Items from a data source:
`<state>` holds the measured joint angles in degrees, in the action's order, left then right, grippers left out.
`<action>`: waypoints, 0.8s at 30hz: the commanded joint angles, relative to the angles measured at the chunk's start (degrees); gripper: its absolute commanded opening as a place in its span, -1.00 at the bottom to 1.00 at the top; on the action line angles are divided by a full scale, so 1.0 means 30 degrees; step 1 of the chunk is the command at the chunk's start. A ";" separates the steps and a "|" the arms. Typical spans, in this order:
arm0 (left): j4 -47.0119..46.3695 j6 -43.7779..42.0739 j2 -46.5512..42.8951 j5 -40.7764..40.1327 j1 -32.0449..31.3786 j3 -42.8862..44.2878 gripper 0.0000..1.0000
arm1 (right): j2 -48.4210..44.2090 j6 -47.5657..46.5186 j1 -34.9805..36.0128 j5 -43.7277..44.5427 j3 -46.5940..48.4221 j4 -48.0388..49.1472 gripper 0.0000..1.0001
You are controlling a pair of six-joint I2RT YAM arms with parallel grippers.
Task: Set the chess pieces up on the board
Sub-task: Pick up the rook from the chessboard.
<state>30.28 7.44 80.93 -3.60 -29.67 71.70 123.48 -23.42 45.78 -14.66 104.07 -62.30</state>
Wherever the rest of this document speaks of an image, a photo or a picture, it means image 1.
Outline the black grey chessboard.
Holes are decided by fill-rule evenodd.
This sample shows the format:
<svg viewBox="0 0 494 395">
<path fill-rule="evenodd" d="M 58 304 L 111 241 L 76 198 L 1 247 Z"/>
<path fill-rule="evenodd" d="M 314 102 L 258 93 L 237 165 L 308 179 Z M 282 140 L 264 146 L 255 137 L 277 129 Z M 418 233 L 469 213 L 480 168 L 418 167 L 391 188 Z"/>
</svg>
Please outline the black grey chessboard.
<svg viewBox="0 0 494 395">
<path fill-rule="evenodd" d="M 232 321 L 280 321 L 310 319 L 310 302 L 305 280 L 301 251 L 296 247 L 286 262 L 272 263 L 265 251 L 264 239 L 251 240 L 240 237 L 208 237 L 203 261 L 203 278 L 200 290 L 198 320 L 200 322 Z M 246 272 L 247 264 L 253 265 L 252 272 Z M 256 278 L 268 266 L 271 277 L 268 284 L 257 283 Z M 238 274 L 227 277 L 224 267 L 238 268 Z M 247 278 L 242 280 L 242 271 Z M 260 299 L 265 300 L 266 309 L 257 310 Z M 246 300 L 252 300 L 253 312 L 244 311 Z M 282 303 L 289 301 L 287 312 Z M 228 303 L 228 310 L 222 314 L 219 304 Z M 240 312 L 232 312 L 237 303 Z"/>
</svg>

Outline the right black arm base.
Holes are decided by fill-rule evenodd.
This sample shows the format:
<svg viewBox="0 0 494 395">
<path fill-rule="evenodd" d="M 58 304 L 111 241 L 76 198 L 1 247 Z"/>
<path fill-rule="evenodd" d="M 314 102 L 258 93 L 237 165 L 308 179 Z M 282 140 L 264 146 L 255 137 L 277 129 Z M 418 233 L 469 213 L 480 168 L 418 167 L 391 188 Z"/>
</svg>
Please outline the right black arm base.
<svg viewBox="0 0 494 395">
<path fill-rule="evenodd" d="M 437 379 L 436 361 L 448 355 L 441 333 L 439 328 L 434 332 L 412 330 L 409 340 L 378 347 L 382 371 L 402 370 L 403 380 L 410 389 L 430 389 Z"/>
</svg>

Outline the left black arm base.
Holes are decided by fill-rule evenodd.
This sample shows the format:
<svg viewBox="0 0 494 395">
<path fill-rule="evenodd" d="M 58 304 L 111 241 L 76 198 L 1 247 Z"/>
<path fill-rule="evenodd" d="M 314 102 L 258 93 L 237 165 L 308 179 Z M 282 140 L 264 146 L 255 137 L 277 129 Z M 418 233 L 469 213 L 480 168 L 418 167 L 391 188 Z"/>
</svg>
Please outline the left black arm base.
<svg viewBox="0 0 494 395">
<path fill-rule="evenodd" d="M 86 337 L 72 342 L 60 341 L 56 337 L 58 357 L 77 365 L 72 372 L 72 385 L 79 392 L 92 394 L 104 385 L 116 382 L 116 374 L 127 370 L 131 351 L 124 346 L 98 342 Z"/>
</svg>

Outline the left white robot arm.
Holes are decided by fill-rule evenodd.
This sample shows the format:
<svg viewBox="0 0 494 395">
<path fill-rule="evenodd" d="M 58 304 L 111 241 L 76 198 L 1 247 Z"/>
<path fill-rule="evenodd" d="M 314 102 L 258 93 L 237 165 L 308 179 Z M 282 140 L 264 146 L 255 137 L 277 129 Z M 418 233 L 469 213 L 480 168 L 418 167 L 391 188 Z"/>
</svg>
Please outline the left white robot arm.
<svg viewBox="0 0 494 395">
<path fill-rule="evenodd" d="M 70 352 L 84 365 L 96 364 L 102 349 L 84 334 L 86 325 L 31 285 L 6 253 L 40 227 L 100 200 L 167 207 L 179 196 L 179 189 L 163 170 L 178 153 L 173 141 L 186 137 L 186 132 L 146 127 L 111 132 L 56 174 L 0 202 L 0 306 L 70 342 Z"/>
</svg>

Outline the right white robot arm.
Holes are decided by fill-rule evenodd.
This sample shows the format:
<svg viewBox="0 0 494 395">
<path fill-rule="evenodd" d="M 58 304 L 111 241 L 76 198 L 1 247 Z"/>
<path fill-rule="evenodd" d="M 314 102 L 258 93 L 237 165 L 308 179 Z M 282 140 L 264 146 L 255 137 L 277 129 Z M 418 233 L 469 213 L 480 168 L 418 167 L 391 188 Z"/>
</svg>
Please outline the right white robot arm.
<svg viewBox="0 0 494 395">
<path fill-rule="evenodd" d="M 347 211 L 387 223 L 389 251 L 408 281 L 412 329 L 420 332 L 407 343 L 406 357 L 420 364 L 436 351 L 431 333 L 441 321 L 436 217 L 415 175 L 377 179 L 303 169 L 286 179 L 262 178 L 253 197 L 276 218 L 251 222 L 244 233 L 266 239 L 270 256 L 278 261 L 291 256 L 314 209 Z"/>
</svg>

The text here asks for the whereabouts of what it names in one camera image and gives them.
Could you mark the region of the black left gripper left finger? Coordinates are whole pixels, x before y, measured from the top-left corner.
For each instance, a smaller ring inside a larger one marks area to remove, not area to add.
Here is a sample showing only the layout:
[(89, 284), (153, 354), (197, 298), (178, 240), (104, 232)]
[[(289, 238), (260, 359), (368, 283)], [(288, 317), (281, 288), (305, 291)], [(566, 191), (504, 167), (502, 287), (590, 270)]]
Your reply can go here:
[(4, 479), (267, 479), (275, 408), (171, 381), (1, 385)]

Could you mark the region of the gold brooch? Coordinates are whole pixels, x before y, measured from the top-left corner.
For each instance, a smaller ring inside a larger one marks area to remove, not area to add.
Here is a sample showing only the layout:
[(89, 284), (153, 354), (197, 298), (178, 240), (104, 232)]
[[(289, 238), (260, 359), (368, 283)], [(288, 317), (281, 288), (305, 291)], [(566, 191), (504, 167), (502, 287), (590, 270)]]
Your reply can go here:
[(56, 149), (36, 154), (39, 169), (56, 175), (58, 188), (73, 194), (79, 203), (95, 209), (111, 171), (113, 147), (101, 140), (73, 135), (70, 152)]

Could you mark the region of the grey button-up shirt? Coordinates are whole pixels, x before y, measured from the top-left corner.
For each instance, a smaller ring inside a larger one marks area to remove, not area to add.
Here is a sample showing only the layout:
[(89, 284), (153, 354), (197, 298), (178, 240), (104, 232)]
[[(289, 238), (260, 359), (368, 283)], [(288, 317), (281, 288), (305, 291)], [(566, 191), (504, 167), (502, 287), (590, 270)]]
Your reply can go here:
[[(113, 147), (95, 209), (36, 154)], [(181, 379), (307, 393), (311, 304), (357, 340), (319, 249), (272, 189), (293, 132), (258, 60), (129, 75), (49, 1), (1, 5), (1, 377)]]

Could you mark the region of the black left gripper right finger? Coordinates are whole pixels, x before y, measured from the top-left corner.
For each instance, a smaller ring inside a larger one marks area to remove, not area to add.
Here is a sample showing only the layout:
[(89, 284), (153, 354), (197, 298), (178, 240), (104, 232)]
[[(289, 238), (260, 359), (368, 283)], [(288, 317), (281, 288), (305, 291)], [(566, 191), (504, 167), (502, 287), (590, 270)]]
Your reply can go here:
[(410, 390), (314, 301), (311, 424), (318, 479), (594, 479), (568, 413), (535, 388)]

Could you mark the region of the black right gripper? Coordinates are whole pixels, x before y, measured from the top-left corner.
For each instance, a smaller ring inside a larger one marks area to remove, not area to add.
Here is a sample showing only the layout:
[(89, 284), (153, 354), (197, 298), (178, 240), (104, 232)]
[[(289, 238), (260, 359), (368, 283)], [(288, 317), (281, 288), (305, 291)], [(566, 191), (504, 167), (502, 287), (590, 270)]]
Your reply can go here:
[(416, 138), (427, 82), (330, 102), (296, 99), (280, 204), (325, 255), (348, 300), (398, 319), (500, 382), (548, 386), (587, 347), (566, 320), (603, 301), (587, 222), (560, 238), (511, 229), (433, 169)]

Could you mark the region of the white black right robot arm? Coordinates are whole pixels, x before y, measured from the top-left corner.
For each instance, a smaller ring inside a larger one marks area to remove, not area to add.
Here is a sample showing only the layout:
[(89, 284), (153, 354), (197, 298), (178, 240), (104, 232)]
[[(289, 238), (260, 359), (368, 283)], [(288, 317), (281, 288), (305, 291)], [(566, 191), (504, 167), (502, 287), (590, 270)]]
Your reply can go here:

TASK OBJECTIVE: Looking at the entries above, count each line in which the word "joint" occurs, then give the total and nothing further.

EXPECTED ANSWER: 3